Developing a ball mill model that incorporates grate and overflow discharge configurations

Thesis / Dissertation


Permanent link to this Item
Journal Title
Link to Journal
Journal ISSN
Volume Title
The purpose of this thesis was to investigate performance differences between the grate and overflow discharge type ball mills of the same size under similar operating conditions using platreef ore which is classified as rheologically complex. The results from this investigation were used to develop a ball mill model that incorporates discharge mechanism and variables that influence mill power draw and product size distribution. Discharge configuration effects and power draw being one of the most important factors in ball mill performance, this thesis was set out to include these in performance prediction and analysis. The pilot ball mill operated by Magotteaux installed at the Anglo Platinum plant in Rustenburg was used to collect performance and operational data for use in the modelling. Two discharge configuration types were tested. The grate at two set open areas of 9.5% and 3.4% were used as well as the overflow type. The 1.25 m diameter and 2.20 m length mill was operated at two ball-load set points and a feed rate range of 1.50 tph to 2.25 tph for each configuration. Results showed that the grate configured ball mill produced much finer product compared to the overflow when operated under similar conditions.

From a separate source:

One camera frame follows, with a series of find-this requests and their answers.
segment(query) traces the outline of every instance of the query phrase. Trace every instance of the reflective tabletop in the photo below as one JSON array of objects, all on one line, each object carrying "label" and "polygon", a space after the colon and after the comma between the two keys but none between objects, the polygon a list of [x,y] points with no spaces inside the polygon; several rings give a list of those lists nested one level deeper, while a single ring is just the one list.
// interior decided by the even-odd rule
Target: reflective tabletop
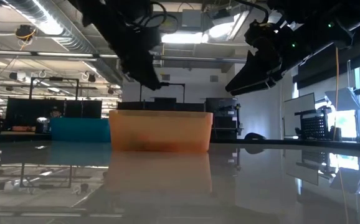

Results further showed that the grate ball mill had relatively higher breakage and discharge rates when operated at same conditions as the overflow. It was also shown that the grate discharge ball mill will draw an average of 18% more power than the overflow ball mill of the same size under similar operating conditions. Using these results, a new ball mill model was developed. The model is based on the principle that breakage distribution of the ore is unique to its competence and specific energy. The model incorporates mill operating conditions and retains the use of the appearance function. The model further incorporates influences of design and operating variable on mill power draw to predict product size distribution. It was found that the model agrees well with the pilot ball mill performance data. The model was later sub-developed into two models each specific to the discharge configuration type, the grate and overflow. For each configuration type, the model was found to give good predictions in agreement with real data. Thus, a model that considers the unique properties of the ore and discharge configuration incorporating mill power draw was developed.